[Task goal]: Find the lines below in which the string "litter" occurs. Copy each one.

── Data for processing

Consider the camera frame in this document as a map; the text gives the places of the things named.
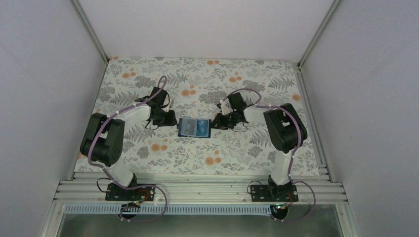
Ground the perforated cable duct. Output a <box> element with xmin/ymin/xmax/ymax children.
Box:
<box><xmin>64</xmin><ymin>203</ymin><xmax>271</xmax><ymax>216</ymax></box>

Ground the aluminium rail frame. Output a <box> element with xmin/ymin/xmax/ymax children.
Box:
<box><xmin>41</xmin><ymin>167</ymin><xmax>358</xmax><ymax>237</ymax></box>

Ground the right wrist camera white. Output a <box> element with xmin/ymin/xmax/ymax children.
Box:
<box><xmin>217</xmin><ymin>100</ymin><xmax>232</xmax><ymax>115</ymax></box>

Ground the blue card holder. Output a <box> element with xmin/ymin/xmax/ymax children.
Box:
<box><xmin>177</xmin><ymin>117</ymin><xmax>211</xmax><ymax>138</ymax></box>

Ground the blue credit card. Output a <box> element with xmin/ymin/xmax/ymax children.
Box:
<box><xmin>196</xmin><ymin>119</ymin><xmax>210</xmax><ymax>137</ymax></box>

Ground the floral table mat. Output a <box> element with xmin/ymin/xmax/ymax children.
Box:
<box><xmin>94</xmin><ymin>57</ymin><xmax>306</xmax><ymax>175</ymax></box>

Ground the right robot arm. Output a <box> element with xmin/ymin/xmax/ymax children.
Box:
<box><xmin>211</xmin><ymin>89</ymin><xmax>308</xmax><ymax>201</ymax></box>

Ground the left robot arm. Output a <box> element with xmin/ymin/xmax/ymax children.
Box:
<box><xmin>80</xmin><ymin>87</ymin><xmax>177</xmax><ymax>200</ymax></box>

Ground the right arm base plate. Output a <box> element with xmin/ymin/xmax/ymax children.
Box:
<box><xmin>250</xmin><ymin>185</ymin><xmax>299</xmax><ymax>202</ymax></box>

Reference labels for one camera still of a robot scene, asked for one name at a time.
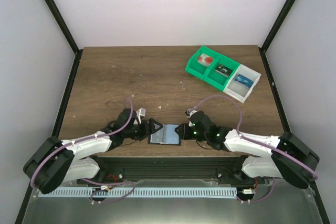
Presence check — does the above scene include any black leather card holder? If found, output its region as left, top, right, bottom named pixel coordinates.
left=148, top=124, right=182, bottom=146

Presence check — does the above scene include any black aluminium front rail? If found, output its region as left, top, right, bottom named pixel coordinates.
left=93, top=156, right=268, bottom=187

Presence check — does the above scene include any white translucent bin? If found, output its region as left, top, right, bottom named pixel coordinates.
left=223, top=64, right=261, bottom=103

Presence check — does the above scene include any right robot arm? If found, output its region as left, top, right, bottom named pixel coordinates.
left=174, top=110, right=320, bottom=189

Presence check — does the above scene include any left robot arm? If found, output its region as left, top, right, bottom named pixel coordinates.
left=23, top=108, right=163, bottom=194

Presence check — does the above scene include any red white card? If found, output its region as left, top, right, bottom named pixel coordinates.
left=197, top=53, right=214, bottom=67

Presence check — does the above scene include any green bin middle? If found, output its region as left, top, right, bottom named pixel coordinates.
left=203, top=56, right=240, bottom=91

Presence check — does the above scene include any blue card in bin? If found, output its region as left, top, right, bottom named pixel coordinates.
left=234, top=76, right=253, bottom=88

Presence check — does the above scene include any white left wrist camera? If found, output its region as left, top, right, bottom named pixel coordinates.
left=134, top=108, right=146, bottom=124

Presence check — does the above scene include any blue VIP credit card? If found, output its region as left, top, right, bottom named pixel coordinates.
left=235, top=75, right=253, bottom=87

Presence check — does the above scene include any black VIP card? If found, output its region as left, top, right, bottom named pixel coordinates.
left=215, top=64, right=233, bottom=78

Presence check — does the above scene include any green bin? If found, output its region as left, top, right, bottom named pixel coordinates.
left=203, top=56, right=240, bottom=91
left=185, top=46, right=224, bottom=80

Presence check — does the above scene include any black frame post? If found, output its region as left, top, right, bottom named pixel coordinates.
left=28, top=0, right=80, bottom=54
left=261, top=0, right=312, bottom=51

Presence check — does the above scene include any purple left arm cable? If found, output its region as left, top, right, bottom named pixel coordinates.
left=30, top=97, right=134, bottom=188

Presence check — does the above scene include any light blue slotted cable duct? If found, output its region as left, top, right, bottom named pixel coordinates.
left=38, top=187, right=237, bottom=199

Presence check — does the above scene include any black left frame post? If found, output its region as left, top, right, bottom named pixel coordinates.
left=28, top=0, right=80, bottom=54

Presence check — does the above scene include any black right frame post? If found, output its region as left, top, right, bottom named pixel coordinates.
left=261, top=0, right=312, bottom=51

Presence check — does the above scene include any green bin far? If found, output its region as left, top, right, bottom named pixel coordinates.
left=185, top=46, right=224, bottom=80

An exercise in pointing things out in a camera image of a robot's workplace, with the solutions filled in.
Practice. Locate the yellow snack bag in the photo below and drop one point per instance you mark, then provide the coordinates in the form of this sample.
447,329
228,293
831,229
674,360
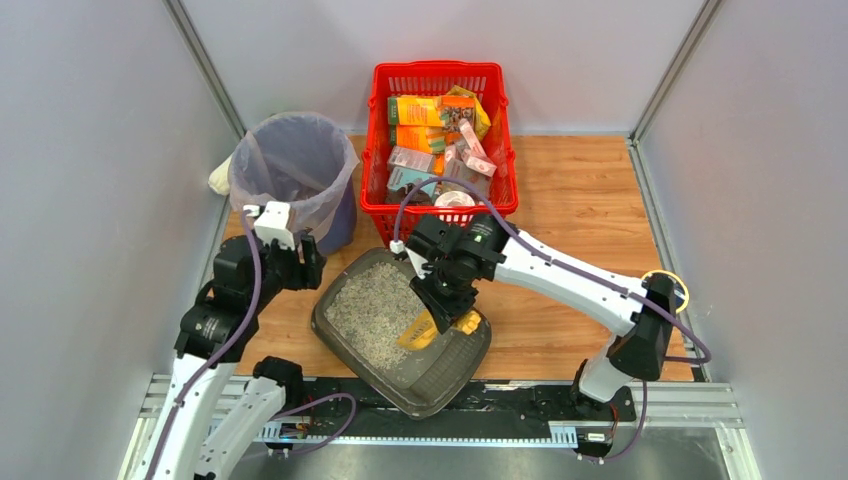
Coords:
480,118

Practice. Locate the dark brown cloth in basket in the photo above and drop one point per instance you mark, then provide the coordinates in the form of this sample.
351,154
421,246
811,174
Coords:
419,198

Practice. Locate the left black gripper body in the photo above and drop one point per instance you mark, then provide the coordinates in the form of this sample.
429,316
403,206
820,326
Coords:
303,266

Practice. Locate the grey litter box tray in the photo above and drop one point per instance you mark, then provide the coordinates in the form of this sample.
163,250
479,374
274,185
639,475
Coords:
362,316

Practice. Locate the orange box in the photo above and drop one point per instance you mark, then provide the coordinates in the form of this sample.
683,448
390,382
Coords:
425,139
406,110

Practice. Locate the yellow tape roll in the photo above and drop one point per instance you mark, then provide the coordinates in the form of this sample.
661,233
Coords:
680,289

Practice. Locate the grey pink box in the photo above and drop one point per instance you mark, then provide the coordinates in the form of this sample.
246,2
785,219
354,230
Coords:
410,159

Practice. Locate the white tape roll in basket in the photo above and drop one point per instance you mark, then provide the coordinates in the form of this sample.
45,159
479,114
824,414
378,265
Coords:
454,199

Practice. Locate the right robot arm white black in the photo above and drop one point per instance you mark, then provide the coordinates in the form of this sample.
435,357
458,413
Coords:
639,316

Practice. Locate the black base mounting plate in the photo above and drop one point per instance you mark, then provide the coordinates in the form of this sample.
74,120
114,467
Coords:
494,413

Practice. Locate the orange box top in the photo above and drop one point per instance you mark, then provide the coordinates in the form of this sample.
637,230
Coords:
406,110

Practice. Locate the purple trash bin with bag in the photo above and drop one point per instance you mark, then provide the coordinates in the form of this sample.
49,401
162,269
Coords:
300,158

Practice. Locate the yellow litter scoop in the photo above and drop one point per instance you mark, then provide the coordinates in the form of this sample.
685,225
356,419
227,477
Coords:
424,331

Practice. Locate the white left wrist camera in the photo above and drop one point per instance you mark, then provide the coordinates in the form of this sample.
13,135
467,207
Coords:
272,224

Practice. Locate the teal sponge box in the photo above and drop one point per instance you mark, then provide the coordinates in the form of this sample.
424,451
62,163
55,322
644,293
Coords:
403,180

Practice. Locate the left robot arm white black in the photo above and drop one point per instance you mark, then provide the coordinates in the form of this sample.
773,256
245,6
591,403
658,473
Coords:
248,272

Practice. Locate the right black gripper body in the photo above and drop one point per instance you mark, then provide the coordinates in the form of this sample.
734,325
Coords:
443,296

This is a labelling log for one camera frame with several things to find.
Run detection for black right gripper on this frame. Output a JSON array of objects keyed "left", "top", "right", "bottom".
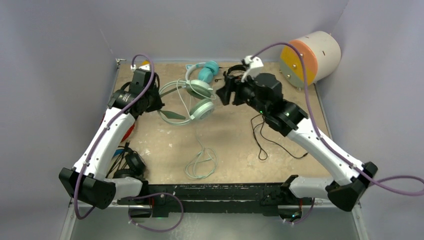
[{"left": 216, "top": 71, "right": 269, "bottom": 117}]

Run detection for mint green headphones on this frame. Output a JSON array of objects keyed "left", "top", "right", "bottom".
[{"left": 157, "top": 78, "right": 218, "bottom": 180}]

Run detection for red headphones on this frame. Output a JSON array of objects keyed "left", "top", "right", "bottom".
[{"left": 120, "top": 123, "right": 135, "bottom": 143}]

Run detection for black blue gaming headphones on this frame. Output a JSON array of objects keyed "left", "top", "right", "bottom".
[{"left": 106, "top": 141, "right": 147, "bottom": 180}]

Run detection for small black headphones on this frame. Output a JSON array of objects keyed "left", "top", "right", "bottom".
[{"left": 214, "top": 64, "right": 309, "bottom": 162}]

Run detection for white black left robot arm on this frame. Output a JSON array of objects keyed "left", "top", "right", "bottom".
[{"left": 58, "top": 68, "right": 164, "bottom": 209}]

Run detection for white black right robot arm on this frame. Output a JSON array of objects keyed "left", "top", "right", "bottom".
[{"left": 216, "top": 73, "right": 378, "bottom": 212}]

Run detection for teal cat ear headphones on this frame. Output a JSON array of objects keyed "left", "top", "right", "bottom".
[{"left": 184, "top": 60, "right": 220, "bottom": 84}]

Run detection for round pastel drawer box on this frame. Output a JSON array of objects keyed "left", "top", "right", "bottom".
[{"left": 279, "top": 31, "right": 342, "bottom": 89}]

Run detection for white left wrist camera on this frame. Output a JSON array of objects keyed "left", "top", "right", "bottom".
[{"left": 130, "top": 64, "right": 151, "bottom": 72}]

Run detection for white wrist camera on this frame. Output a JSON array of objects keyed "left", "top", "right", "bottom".
[
  {"left": 240, "top": 55, "right": 264, "bottom": 83},
  {"left": 130, "top": 64, "right": 151, "bottom": 72}
]

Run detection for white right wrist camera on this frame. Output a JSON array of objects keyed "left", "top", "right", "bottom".
[{"left": 240, "top": 55, "right": 264, "bottom": 83}]

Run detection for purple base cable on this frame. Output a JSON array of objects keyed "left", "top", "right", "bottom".
[{"left": 128, "top": 193, "right": 185, "bottom": 233}]

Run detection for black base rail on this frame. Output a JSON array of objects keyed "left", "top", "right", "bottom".
[{"left": 117, "top": 182, "right": 312, "bottom": 221}]

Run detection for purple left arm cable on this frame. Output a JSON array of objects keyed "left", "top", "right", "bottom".
[{"left": 73, "top": 53, "right": 156, "bottom": 221}]

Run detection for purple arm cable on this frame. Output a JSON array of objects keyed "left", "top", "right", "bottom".
[
  {"left": 250, "top": 42, "right": 424, "bottom": 197},
  {"left": 73, "top": 53, "right": 156, "bottom": 221}
]

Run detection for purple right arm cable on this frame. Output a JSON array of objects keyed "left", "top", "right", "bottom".
[{"left": 250, "top": 42, "right": 424, "bottom": 197}]

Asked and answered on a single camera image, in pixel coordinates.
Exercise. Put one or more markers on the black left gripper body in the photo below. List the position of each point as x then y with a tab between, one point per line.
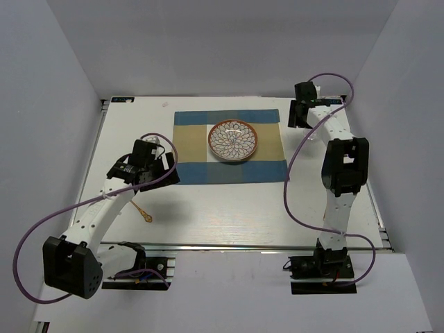
148	165

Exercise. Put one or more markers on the clear drinking glass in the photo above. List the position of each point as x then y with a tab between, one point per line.
310	135

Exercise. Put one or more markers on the blue yellow striped cloth placemat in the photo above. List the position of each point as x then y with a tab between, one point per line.
197	165

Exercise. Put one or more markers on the floral patterned ceramic plate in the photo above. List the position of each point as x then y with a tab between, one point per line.
232	140

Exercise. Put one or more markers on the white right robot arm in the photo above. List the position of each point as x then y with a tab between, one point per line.
343	173

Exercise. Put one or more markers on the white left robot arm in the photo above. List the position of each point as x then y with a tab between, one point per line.
74	261

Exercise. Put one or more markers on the blue label sticker right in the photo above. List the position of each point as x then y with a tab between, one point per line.
334	101

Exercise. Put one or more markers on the blue label sticker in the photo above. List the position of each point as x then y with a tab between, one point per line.
121	99
334	101

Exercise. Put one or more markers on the gold fork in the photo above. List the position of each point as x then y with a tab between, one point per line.
148	218

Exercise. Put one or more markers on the blue label sticker left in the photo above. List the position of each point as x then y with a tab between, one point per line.
121	99

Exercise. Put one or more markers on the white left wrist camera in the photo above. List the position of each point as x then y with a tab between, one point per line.
152	138

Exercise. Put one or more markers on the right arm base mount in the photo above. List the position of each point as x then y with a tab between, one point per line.
308	279

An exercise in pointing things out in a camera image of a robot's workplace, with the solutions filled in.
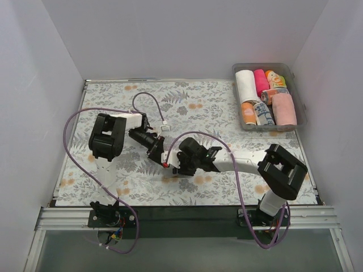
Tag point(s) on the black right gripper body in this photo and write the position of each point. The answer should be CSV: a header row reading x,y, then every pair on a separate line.
x,y
184,167

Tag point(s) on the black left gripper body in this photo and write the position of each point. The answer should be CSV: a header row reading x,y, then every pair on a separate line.
x,y
156,149

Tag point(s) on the blue patterned towel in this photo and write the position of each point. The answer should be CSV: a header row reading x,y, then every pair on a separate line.
x,y
263,114

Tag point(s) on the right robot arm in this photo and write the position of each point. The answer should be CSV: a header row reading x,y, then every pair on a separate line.
x,y
283,172

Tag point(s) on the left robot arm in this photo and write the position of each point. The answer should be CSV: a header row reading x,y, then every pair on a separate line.
x,y
106,143

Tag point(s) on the floral table mat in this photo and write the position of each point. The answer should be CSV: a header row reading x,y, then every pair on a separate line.
x,y
206,110

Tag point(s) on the white rolled towel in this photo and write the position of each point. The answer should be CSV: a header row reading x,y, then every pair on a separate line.
x,y
246,86

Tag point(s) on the clear plastic bin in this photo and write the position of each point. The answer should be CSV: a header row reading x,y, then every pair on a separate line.
x,y
283,70

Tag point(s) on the small patterned rolled towel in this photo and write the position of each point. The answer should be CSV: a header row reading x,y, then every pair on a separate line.
x,y
266,95

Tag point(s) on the light pink rolled towel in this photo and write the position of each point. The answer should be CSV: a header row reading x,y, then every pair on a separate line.
x,y
283,109

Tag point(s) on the hot pink rolled towel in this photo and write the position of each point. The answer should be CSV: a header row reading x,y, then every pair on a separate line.
x,y
261,81

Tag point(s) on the orange cartoon rolled towel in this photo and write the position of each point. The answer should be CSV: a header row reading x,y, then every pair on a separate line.
x,y
275,80

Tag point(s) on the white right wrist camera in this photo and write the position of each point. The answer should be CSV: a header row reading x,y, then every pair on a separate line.
x,y
170,159

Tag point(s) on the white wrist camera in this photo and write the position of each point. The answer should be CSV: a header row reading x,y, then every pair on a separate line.
x,y
170,159
164,128

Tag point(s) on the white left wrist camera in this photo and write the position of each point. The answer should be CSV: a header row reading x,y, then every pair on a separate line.
x,y
164,128

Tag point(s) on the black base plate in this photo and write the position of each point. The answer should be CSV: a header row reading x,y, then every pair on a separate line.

────

[Result of this exercise]:
Practice. Locate the grey litter box tray in the photo above and drop one point per instance you mark, then provide the coordinates in the form of this sample.
Practice. Locate the yellow litter scoop in the photo above and drop one point per instance you mark, then provide the coordinates in the form of this sample.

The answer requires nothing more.